Nov 24, 2009, 10:38 AM

Post #12 of 17 (392 views)
Permalink
Re: [PATCH 1/4] veth: move loopback logic to common location [In reply to]

Eric W. Biederman wrote:
> Patrick McHardy <kaber [at] trash> writes:
>
>> In the layered case (macvlan -> eth0) its common behaviour to
>> keep the mark however. But in case of different namespaces,
>> I think macvlan should also clear the mark on the dev_queue_xmit()
>> path since this is just a shortcut to looping the packets
>> through veth. In fact probably both of them should also clear
>> skb->priority so other namespaces don't accidentally misclassify
>> packets.
>
> That is why I pushed for what is becoming dev_forward_skb. So that
> we have one place where we can make all of those tweaks. It seems
> like in every review we find another field that should be cleared/handled
> specially.
>
> I don't quite follow what you intend with dev_queue_xmit when the macvlan
> is in one namespace and the real physical device is in another. Are
> you mentioning that the packet classifier runs in the namespace where
> the primary device lives with packets from a different namespace?

Exactly. And I think we should make sure that the namespace of
the macvlan device can't (deliberately or accidentally) cause
misclassification.
--
To unsubscribe from this list: send the line "unsubscribe linux-kernel" in
the body of a message to majordomo [at] vger
More majordomo info at http://vger.kernel.org/majordomo-info.html
Please read the FAQ at http://www.tux.org/lkml/


arnd at arndb

Nov 26, 2009, 7:21 AM

Post #13 of 17 (396 views)
Permalink
Re: [PATCH 1/4] veth: move loopback logic to common location [In reply to]

On Tuesday 24 November 2009, Patrick McHardy wrote:
> Eric W. Biederman wrote:
> > I don't quite follow what you intend with dev_queue_xmit when the macvlan
> > is in one namespace and the real physical device is in another. Are
> > you mentioning that the packet classifier runs in the namespace where
> > the primary device lives with packets from a different namespace?
>
> Exactly. And I think we should make sure that the namespace of
> the macvlan device can't (deliberately or accidentally) cause
> misclassification.

This is independent of my series and a preexisting problem, right?

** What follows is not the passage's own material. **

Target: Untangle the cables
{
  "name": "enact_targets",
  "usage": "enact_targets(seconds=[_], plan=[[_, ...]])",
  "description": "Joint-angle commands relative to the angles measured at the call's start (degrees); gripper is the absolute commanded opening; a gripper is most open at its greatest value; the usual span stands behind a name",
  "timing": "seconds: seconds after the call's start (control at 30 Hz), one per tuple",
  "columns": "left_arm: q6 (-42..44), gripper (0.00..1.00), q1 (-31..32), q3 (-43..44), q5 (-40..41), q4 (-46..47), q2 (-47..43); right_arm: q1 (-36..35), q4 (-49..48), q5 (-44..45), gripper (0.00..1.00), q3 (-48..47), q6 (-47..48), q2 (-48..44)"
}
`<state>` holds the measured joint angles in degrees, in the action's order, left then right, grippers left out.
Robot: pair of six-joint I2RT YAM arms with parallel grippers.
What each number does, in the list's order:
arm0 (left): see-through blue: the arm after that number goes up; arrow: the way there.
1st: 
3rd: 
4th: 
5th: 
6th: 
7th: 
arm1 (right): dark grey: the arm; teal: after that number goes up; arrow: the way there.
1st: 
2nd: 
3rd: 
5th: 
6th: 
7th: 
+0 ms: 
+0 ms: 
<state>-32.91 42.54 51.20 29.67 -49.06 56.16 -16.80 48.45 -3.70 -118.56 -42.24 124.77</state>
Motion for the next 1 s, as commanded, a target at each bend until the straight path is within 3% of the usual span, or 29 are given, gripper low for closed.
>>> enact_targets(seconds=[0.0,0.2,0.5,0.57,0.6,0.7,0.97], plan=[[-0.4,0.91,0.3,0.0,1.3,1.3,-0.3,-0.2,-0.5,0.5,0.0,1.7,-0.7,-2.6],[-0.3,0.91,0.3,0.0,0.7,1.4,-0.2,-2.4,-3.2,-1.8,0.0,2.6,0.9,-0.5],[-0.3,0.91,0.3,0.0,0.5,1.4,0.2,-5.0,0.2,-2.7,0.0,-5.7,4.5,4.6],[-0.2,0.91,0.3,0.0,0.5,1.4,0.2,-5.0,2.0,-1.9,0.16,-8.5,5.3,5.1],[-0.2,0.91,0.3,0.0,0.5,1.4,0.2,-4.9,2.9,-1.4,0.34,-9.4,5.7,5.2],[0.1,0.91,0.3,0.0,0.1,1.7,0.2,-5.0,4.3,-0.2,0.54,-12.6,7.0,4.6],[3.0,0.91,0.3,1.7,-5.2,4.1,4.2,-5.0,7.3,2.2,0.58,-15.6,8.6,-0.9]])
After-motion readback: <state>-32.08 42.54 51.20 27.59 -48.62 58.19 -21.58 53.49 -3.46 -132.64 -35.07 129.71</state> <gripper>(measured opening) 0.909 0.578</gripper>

Which fields do you think need to be reset to maintain namespace
isolation for the outbound path in macvlan?
---
net: maintain namespace isolation between vlan and real device

In the vlan and macvlan drivers, the start_xmit function forwards
data to the dev_queue_xmit function for another device, which may
potentially belong to a different namespace.

To make sure that classification stays within a single namespace,
this resets the potentially critical fields.

Signed-off-by: Arnd Bergmann <arnd [at] arndb>

---
drivers/net/macvlan.c | 2 +-
include/linux/netdevice.h | 9 +++++++++
net/8021q/vlan_dev.c | 2 +-
net/core/dev.c | 26 ++++++++++++++++++++++----
4 files changed, 33 insertions(+), 6 deletions(-)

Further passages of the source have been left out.